### Directions for this task
Below is a block of entries; repeat exactly the lines starting at the line that contains "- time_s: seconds" and ending at the line that contains "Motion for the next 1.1", both included.

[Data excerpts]
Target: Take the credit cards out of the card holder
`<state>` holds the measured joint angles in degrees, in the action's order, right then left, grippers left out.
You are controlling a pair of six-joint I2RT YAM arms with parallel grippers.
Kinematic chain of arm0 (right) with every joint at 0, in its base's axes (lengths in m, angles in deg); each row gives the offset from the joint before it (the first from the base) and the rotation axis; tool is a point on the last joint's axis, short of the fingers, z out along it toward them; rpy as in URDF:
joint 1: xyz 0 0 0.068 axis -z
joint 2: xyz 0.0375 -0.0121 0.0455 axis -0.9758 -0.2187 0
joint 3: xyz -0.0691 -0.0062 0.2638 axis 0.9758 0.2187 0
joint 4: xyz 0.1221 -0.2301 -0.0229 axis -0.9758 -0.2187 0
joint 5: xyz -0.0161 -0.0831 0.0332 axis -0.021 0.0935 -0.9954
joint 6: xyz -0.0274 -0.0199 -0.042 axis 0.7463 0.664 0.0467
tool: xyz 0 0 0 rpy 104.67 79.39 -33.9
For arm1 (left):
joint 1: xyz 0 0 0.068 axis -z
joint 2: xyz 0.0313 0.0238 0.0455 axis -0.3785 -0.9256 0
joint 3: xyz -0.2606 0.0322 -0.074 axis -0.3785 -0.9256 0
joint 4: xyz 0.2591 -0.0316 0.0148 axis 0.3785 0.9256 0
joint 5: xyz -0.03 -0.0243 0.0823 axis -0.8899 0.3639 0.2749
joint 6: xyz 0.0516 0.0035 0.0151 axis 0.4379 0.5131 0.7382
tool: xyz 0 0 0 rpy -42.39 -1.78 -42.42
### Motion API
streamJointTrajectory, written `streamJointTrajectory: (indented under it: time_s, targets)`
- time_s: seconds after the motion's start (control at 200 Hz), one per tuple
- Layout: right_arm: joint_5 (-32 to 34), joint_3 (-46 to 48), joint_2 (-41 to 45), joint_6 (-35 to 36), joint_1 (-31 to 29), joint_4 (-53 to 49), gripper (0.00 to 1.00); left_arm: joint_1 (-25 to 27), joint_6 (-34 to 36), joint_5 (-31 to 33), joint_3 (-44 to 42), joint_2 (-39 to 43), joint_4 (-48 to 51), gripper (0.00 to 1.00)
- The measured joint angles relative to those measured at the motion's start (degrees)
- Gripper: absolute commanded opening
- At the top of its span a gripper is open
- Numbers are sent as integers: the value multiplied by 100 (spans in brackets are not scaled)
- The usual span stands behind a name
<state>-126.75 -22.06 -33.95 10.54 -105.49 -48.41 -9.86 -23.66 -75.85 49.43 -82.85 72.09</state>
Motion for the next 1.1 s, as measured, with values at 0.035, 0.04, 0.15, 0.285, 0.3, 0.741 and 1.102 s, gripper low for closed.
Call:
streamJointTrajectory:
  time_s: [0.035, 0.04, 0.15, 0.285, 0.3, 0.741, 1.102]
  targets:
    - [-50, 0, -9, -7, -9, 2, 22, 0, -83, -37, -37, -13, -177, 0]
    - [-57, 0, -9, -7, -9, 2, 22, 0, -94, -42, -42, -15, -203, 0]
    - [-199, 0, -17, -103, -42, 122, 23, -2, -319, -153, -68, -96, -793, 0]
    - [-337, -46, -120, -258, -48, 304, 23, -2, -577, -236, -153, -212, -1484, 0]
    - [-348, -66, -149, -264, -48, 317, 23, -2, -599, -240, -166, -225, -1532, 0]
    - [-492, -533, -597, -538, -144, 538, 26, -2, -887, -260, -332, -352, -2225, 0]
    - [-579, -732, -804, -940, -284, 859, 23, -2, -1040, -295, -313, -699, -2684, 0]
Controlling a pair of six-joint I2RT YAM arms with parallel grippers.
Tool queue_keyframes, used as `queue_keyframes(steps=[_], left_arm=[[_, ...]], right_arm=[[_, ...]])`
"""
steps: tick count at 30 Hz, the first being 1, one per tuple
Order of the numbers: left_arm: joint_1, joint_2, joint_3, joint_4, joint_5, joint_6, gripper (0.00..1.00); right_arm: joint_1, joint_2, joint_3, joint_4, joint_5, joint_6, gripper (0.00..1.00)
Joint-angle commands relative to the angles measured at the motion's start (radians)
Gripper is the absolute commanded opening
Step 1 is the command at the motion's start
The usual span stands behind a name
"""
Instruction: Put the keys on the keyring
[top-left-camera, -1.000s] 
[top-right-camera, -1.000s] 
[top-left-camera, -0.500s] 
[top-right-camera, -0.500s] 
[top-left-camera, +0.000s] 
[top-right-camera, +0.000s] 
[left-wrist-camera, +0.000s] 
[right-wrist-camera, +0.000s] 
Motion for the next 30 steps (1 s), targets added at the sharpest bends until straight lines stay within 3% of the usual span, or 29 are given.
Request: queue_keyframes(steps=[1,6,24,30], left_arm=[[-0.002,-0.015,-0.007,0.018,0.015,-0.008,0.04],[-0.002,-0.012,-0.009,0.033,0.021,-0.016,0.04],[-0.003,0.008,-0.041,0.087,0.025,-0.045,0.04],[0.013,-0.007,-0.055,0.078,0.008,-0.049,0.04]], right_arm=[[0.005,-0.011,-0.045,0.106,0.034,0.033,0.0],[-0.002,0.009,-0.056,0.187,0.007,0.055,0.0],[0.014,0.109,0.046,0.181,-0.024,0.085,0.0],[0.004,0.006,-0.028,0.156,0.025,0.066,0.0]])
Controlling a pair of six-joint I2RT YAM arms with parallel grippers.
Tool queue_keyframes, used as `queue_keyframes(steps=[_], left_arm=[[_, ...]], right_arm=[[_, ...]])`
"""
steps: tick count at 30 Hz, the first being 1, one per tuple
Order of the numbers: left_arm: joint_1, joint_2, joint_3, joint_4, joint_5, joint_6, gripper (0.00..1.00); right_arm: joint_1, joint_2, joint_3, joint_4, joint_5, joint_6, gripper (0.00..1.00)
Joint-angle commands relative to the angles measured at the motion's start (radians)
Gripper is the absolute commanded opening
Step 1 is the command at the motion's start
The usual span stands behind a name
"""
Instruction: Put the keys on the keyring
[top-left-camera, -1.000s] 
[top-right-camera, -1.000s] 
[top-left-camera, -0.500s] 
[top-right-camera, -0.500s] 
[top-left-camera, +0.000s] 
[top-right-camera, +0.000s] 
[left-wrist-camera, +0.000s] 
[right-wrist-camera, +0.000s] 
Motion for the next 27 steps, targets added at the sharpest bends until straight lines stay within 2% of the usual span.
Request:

### Task result
- time_s: seconds after the motion's start (control at 200 Hz), one per tuple
- Layout: right_arm: joint_5 (-32 to 34), joint_3 (-46 to 48), joint_2 (-41 to 45), joint_6 (-35 to 36), joint_1 (-31 to 29), joint_4 (-53 to 49), gripper (0.00 to 1.00); left_arm: joint_1 (-25 to 27), joint_6 (-34 to 36), joint_5 (-31 to 33), joint_3 (-44 to 42), joint_2 (-39 to 43), joint_4 (-48 to 51), gripper (0.00 to 1.00)
- The measured joint angles relative to those measured at the motion's start (degrees)
- Gripper: absolute commanded opening
- At the top of its span a gripper is open
- Numbers are sent as integers: the value multiplied by 100 (spans in brackets are not scaled)
- The usual span stands behind a name
<state>-126.75 -22.06 -33.95 10.54 -105.49 -48.41 -9.86 -23.66 -75.85 49.43 -82.85 72.09</state>
Motion for the next 1.1 s, as measured, with values at 0.035, 0.04, 0.15, 0.285, 0.3, 0.741 and 1.102 s, gripper low for closed.

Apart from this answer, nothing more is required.